Use premium, high-grade potting mix. Water the tube your murnong arrives in before transferring. Do not break the soil around the roots. Transplant the murnong by squeezing the tube at the bottom, and the top, on all four sides.

Do not pull the plant by the leaves, instead flip upside down and wait for it to slide out by squeezing the tube. Ideal pot size is between 140mm and 300mm. Anything smaller or larger can cause issues. After planting, water generously with a seaweed solution or liquid compost.

Planting in soil

Murnongs tolerate all soil conditions except high saline soil. Dig a hole the same size as the tube your murnong arrives in. Break up the soil at the base of the planting hole. Mix in compost and slow releasing native plant fertilizer.

Ensure the soil level of the plant is slightly higher than the ground to allow for sinkage. Water well with liquid compost or seaweed.

Planting from seed

A murnong plant alone is expensive if you don't use it's seeds to grow new, delicious tubers. We recommend not to harvest your first murnong for the first 2 years, and instead use it as a mother plant to grow more.

We've turned 3 murnong plants into 300! Sow the seeds of the murnong plant in March/April.

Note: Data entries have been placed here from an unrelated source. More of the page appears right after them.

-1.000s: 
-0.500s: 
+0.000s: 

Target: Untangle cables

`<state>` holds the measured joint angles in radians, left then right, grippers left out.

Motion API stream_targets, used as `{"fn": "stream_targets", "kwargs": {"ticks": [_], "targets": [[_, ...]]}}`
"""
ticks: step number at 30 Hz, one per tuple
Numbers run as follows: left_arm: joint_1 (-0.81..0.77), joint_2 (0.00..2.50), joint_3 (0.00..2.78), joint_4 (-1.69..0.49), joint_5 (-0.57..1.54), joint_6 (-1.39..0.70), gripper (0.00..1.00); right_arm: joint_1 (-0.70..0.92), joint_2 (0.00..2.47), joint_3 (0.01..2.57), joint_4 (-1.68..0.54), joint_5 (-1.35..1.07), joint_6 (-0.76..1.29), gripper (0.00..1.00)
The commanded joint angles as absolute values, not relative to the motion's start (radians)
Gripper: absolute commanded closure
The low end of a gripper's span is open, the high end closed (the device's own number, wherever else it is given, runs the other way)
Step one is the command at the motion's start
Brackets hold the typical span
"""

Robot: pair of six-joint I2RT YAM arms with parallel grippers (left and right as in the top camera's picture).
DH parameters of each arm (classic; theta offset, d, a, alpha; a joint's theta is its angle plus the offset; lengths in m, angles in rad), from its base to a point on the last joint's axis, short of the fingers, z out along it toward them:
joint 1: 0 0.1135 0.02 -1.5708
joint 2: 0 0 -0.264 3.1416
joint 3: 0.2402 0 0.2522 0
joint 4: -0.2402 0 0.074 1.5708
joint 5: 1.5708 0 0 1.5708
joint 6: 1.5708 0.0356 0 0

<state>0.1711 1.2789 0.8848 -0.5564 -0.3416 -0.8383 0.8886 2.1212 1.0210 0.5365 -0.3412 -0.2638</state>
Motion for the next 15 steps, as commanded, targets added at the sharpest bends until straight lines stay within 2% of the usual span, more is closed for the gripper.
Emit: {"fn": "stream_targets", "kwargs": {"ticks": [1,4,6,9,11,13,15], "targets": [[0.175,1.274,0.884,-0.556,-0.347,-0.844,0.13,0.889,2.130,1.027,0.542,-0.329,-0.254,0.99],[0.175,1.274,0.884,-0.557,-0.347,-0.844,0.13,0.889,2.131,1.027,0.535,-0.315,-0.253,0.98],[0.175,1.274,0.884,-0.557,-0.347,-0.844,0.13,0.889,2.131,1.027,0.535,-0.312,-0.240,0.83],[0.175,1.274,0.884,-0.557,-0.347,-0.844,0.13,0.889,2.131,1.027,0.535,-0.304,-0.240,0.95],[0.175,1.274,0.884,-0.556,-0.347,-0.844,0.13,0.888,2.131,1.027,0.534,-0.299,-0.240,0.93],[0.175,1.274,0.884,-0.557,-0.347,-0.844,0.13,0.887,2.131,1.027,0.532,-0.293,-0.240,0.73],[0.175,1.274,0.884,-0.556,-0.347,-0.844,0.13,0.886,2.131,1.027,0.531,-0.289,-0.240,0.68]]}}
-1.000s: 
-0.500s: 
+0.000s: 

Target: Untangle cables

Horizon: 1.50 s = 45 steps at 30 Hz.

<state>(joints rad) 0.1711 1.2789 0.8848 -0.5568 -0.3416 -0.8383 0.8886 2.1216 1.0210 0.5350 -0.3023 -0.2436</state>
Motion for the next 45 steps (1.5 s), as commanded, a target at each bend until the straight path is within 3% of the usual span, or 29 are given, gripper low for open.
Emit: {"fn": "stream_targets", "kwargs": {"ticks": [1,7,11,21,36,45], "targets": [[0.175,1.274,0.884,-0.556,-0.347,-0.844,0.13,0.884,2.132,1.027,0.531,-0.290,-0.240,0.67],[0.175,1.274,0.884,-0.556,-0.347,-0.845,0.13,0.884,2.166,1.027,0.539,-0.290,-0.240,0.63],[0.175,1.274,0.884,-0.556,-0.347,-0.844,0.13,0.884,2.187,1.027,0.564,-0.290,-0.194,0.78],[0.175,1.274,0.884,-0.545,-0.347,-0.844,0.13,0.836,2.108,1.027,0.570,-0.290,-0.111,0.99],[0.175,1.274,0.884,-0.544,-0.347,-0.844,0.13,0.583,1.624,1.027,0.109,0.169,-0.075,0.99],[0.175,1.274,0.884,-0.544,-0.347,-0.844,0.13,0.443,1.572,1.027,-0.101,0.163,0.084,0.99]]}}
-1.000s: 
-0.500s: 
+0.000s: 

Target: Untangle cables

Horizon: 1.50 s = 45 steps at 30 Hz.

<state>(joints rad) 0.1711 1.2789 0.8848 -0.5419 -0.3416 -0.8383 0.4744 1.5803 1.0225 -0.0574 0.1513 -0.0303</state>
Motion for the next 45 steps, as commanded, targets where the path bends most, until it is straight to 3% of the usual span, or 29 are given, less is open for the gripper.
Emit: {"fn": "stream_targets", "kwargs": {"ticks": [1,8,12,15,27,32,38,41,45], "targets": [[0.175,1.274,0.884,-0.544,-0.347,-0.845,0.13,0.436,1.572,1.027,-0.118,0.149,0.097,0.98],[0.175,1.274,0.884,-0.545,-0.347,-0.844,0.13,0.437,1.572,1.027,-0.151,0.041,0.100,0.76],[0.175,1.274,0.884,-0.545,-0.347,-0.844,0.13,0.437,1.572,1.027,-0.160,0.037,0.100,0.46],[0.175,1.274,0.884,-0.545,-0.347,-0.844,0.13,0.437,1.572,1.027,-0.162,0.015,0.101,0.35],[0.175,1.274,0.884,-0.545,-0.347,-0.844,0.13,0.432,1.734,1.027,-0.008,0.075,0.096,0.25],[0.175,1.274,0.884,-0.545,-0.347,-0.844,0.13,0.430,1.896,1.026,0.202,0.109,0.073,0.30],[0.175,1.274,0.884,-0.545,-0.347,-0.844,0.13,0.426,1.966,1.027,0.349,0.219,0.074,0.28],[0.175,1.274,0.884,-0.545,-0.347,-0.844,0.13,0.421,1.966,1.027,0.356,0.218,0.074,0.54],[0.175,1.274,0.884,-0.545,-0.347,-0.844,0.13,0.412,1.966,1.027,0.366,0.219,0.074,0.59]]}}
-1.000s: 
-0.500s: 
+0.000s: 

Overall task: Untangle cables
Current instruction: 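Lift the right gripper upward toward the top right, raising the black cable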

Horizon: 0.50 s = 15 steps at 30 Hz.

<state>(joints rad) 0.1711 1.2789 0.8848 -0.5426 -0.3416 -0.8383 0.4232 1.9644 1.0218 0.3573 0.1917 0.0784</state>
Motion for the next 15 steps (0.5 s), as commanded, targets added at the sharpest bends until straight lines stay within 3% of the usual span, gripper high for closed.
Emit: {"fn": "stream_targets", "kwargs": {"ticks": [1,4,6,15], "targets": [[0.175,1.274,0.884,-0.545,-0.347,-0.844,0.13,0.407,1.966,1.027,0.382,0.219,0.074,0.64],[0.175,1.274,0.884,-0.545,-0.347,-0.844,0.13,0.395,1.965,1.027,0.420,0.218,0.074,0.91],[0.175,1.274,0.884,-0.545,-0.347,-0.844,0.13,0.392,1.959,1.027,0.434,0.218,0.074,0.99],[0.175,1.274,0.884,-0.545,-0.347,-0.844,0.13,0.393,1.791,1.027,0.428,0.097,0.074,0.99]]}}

Fertilizing at this stage with a phosphorus rich fertilizer leads to larger tubers (in line with Aboriginal burning and nutrient-cycle practises).

Uprooting the tubers and seperating them and replanting is far more successful that seed-sown planting which has low germination rates, but it carries its own risks.

Growing Murnong


Murnongs prefer daily watering during period of warm weather, and reduced watering in cooler times. Daily watering when conditions are dry, and if in a terracotta pot, be mindful of soil dampness at all times as the clay pulls moisture from the soil.

Water monthly with a seaweed solution like seasol.


Murnongs are best harvested after 2+ years when the tubers mature. Younger tubers are less fiberous but are much smaller.

To harvest, gently wiggle the leaves and uproot the tuber. Clean the murnong's tuber well before eating. Use the leaves in salads, or as a green vegetable.   

The white tubers are nutritious and sweet tasting. They can be eaten raw or baked, mixed with other vegetables or turned into a paste for desserts.


Unlike most natives, using a phosphorus based fertilizer yields larger tubers. Fertilize monthly with a seaweed solution for plant health.

Aboriginal People would cycle nutrients using fire which pulled carbon from dead and dry plants and put this back into the soil for plants like the murnong.

This cyclical nature has lead to the murnong being best adapted to phosphorus based fertilizers.